SPEAKER_00So this is um, this is a really this is a wonderful story, Missy. And I could just tell up until that point, Missy's had a very stressful year as she said, um, but you, your, your mannerism, your body, you were just, you could tell that you were like kind of tense and stressed, stressed out. I'm so thankful that you asked because that you talked to me about it. A lot of times people will hold that inside, not share that with their manager, and then maybe just quit, or maybe quiet quit. But communication, communication, communication, communication, you will always win with excellent communication. And by you bringing that up, we were able to brainstorm together and come up with a solution. And a really neat, like kind of bow on this story is that you had just started that last week. And I think it might have been on like Tuesday last week, it was your second day of doing it. And you had come in and you were like, I'm so refreshed, I'm so energized, thank you so much. I feel like I've gotten more sleep. I was able to work out, I took a walk outside. And then it made you more resilient because last week we had a really difficult week at work. Yes. And if if the old Missy, if the Missy that had been stressed out and frazzled, were dealing with that, it would have gone in such a different way. But instead, the Missy that was balanced, focused, and like in control of herself handled that. And your resilience level was so off the charts. And you not only made it better for your team members, but for the rest of the company because you had chosen to put your oxygen oxygen mask on. That's what it is. If I ever get on planes, that's what it is. Um, because you had selected to put your oxygen mask on first so that you could assist others when they were kind of struggling. Absolutely. Well, you taught me that.
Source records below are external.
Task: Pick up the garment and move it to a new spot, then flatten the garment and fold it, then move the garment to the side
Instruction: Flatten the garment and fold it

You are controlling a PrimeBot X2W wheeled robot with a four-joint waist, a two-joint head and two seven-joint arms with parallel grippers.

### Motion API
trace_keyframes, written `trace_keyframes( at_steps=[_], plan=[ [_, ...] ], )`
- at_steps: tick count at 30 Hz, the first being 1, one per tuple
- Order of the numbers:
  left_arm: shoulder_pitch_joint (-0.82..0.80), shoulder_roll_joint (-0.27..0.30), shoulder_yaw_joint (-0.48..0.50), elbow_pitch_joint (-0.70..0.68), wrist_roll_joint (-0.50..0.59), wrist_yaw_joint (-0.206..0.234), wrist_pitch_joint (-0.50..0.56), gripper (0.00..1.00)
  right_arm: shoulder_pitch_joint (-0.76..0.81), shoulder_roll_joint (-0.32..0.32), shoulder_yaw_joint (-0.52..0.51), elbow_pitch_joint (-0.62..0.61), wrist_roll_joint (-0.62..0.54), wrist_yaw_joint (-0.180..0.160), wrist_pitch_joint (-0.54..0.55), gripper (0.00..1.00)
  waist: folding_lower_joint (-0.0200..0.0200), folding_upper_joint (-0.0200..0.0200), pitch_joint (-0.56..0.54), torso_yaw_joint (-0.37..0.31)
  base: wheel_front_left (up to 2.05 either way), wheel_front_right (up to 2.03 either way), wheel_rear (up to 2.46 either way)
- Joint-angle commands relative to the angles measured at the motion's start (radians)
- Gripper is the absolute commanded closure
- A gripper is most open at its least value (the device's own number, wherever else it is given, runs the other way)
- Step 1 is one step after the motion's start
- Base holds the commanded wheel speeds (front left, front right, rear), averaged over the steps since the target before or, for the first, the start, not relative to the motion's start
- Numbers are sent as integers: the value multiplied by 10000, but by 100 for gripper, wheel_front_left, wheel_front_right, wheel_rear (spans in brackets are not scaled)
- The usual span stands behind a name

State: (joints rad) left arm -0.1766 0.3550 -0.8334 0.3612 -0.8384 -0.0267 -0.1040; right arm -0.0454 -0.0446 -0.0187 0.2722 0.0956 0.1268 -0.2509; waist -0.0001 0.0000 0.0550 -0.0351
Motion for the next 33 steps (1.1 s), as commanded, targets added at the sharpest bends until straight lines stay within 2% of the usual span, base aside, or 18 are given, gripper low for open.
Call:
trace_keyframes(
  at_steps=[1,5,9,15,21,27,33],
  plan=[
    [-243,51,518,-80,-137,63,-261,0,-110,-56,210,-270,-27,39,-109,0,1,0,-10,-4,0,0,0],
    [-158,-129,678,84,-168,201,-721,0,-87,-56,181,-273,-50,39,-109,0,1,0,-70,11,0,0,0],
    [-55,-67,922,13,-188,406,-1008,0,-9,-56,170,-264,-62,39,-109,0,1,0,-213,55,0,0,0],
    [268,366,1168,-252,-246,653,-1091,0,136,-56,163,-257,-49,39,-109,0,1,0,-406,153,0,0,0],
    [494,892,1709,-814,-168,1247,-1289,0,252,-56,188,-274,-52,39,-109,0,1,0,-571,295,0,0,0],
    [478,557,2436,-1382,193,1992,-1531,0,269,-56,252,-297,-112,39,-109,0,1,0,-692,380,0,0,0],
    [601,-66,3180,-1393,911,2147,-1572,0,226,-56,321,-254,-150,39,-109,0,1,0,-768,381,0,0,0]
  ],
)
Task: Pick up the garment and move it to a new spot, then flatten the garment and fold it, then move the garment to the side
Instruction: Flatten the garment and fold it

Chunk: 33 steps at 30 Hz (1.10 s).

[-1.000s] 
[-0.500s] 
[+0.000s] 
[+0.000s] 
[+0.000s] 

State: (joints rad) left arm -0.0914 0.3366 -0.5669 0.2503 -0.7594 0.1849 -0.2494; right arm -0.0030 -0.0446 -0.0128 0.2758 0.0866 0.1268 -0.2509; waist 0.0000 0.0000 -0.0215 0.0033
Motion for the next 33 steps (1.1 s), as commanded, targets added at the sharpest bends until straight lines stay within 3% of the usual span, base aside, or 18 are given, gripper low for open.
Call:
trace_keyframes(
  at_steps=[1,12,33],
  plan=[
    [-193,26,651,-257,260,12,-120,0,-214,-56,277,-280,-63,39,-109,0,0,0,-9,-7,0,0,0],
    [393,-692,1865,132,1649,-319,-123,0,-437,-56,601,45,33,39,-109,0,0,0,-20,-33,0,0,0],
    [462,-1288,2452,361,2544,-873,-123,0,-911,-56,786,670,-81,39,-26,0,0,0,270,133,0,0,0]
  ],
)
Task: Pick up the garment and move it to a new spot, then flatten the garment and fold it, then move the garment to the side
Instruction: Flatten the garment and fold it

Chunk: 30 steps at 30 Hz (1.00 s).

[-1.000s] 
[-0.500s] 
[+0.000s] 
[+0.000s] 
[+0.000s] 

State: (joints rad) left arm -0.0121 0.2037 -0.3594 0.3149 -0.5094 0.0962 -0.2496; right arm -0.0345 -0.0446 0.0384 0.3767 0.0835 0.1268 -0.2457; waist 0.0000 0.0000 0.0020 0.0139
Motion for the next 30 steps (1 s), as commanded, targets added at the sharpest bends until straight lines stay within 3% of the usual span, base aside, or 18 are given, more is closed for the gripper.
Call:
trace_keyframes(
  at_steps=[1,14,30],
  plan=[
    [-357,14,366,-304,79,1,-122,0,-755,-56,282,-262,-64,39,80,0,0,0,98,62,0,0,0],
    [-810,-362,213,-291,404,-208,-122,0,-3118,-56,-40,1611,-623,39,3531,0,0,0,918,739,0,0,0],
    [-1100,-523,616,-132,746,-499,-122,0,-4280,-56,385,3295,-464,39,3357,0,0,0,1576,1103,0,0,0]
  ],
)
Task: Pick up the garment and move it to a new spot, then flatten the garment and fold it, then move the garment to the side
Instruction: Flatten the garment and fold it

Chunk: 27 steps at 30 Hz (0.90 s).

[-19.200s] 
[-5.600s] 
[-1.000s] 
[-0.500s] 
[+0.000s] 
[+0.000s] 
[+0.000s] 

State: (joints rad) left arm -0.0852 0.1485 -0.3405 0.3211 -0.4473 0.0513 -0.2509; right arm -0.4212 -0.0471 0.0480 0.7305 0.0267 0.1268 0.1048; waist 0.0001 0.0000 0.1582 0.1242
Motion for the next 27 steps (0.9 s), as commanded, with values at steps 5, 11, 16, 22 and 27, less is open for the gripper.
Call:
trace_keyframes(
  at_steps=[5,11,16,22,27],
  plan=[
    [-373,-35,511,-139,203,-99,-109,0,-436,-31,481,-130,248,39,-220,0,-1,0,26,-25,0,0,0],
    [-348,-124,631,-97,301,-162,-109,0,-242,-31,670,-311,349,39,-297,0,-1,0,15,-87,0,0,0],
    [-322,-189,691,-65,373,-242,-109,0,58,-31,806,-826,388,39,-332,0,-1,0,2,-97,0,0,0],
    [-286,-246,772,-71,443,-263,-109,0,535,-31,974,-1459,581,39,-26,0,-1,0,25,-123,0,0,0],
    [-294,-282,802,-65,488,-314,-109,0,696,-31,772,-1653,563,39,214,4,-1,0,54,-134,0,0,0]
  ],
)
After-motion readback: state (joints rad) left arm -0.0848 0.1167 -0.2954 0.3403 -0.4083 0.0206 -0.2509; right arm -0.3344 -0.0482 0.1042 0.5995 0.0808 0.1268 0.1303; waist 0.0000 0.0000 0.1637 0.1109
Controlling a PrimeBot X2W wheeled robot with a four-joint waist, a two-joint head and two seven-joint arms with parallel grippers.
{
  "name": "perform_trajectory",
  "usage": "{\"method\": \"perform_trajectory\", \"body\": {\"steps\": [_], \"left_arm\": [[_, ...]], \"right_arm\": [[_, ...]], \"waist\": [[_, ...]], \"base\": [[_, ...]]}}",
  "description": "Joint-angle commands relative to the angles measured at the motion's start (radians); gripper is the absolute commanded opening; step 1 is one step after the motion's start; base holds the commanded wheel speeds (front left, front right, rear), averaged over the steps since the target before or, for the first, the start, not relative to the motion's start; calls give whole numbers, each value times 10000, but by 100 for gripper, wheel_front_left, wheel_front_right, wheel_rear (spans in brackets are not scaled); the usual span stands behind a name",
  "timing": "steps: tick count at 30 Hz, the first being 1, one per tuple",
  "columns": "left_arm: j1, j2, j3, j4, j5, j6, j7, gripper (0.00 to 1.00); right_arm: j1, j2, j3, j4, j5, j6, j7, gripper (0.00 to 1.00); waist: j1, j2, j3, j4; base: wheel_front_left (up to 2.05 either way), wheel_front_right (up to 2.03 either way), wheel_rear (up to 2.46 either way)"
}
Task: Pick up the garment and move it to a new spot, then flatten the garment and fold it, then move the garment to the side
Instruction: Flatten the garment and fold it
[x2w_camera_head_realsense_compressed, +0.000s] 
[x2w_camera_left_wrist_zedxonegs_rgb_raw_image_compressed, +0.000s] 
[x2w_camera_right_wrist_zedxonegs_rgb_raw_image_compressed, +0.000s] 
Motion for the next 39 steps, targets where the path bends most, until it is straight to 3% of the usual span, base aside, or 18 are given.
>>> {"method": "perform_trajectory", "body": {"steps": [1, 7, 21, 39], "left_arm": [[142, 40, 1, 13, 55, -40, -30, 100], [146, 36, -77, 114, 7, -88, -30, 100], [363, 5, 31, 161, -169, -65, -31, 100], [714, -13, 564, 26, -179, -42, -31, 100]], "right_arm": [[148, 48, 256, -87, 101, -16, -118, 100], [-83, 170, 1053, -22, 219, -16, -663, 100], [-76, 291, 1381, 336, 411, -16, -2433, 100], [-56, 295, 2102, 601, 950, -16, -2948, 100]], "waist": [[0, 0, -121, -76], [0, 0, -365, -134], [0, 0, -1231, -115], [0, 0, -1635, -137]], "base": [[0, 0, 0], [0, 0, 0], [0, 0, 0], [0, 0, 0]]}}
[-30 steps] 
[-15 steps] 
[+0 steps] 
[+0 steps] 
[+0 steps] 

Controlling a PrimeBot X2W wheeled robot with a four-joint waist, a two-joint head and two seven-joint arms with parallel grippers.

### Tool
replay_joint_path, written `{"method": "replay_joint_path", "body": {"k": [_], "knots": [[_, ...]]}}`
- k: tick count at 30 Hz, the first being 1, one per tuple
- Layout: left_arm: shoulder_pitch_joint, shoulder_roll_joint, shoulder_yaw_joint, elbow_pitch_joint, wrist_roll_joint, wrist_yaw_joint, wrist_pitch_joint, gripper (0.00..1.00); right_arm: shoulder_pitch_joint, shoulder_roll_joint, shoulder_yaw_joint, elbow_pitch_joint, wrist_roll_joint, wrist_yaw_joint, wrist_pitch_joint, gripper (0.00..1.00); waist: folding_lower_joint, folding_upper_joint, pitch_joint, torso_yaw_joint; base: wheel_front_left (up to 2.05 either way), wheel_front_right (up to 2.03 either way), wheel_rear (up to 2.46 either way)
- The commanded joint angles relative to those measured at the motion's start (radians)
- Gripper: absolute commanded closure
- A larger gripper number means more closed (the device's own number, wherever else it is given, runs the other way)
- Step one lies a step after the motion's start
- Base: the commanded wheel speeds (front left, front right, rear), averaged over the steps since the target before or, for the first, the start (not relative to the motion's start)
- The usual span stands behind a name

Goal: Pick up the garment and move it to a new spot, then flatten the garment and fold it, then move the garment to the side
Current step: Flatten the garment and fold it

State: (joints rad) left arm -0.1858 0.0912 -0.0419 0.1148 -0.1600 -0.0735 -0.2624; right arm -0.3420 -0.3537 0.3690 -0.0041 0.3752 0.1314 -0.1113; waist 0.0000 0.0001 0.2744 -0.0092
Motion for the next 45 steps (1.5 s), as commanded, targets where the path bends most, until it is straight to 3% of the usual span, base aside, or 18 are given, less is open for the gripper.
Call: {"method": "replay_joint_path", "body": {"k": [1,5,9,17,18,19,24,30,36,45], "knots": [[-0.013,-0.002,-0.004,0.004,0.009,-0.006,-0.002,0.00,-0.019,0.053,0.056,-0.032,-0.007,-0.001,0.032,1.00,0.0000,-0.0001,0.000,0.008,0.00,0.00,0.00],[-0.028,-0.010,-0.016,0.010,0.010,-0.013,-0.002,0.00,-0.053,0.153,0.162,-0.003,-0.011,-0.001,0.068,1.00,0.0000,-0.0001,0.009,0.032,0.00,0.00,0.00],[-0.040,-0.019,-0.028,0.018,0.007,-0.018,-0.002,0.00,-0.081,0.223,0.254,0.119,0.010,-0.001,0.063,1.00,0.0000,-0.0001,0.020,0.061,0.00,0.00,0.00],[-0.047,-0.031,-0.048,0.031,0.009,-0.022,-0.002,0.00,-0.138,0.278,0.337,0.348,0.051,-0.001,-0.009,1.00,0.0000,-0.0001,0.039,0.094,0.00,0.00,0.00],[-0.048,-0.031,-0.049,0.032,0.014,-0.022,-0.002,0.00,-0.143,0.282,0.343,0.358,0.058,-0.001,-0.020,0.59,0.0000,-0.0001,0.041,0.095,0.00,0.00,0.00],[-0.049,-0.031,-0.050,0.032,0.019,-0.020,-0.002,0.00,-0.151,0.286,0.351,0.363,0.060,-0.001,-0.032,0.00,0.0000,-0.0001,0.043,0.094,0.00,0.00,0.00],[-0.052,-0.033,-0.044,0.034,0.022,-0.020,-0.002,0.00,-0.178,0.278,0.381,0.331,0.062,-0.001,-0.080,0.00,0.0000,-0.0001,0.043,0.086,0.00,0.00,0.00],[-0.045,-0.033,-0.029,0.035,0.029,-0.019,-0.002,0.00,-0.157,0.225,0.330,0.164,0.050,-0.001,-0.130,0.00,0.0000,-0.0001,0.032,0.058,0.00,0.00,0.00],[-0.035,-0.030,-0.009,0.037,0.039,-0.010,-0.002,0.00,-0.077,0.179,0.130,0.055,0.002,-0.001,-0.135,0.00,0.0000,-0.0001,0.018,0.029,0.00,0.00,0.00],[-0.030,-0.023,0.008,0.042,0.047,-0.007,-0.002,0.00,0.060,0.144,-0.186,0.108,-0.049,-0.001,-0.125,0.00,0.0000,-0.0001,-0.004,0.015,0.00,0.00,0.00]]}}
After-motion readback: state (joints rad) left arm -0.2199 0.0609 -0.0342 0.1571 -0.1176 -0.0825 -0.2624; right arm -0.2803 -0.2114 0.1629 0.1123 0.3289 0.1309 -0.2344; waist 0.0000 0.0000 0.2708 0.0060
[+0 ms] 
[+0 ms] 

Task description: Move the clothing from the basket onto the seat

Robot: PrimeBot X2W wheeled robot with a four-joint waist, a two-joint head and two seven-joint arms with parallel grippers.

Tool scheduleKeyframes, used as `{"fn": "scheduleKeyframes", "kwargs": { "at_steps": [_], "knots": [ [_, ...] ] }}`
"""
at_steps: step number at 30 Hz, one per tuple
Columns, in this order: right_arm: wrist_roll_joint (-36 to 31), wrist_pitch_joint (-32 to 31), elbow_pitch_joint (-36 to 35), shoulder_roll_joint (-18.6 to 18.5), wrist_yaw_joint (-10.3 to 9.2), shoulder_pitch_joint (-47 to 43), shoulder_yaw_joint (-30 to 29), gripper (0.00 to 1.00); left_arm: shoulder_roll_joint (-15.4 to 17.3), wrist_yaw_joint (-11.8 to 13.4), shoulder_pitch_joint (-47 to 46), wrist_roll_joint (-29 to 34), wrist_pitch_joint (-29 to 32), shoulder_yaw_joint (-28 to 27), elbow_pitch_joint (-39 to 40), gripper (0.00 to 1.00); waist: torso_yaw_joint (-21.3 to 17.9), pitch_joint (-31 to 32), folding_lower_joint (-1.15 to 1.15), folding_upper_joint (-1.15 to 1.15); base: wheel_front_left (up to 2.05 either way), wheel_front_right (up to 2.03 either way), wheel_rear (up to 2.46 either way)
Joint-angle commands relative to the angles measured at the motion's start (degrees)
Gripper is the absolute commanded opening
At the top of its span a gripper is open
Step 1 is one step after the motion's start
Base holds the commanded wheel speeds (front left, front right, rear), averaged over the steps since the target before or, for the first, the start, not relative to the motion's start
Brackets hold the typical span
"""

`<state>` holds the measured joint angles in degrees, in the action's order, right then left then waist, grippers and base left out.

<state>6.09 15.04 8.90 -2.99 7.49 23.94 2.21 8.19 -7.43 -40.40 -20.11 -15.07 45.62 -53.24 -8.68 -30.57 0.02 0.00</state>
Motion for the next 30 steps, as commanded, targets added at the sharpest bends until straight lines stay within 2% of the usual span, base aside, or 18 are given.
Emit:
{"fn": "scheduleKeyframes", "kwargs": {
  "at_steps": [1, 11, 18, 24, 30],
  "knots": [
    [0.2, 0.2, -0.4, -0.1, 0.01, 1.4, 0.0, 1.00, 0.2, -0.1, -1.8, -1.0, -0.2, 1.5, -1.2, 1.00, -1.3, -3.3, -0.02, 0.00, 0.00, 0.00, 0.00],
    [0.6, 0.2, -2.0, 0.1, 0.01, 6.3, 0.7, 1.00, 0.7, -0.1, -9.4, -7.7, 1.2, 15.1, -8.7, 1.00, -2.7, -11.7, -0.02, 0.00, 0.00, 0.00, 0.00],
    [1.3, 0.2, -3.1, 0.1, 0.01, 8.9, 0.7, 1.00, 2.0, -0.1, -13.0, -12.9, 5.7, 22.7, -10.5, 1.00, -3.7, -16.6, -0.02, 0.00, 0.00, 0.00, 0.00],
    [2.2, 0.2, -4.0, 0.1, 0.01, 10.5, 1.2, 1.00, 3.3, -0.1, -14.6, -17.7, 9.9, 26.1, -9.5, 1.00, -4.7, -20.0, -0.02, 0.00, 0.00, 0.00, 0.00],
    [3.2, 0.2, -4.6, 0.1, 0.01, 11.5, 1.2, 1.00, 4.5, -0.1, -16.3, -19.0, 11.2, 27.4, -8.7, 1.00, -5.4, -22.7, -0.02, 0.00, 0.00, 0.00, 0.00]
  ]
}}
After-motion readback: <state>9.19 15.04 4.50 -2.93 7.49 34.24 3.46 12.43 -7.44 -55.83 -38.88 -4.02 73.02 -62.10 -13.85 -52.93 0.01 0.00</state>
SPEAKER_01You taught me that. And you also created a space for me to feel that I could come to you and trust that you would have my best interest and to not continue to bring that up to me of like, oh, you were given that's another thing that that other young women could fear is is this gonna be held against me in my career growth and development? Um, is having these conversations with my boss, are they gonna think that I'm weak? I haven't seen that from you. In fact, you today gave me a huge project, right? So, like, you know, it's been huge for our working relation.
SPEAKER_00It has. And I think giving your boss the opportunity to help also like strengthens the relationship and additionally grows the trust. And if this would have been a whole different thing if Missy had done this flexibility schedule, this flexible schedule, and then all of a sudden completely underperformed. But she knew, Missy, you do have excellent self awareness. You and I've talked about this in the past. You knew what you needed to be able to optimally perform, and you didn't. Thank you, Jan.
SPEAKER_02Yeah, thank you for you.
SPEAKER_00You're welcome.
SPEAKER_02Thanks for joining us. Have a blessed week and lead on.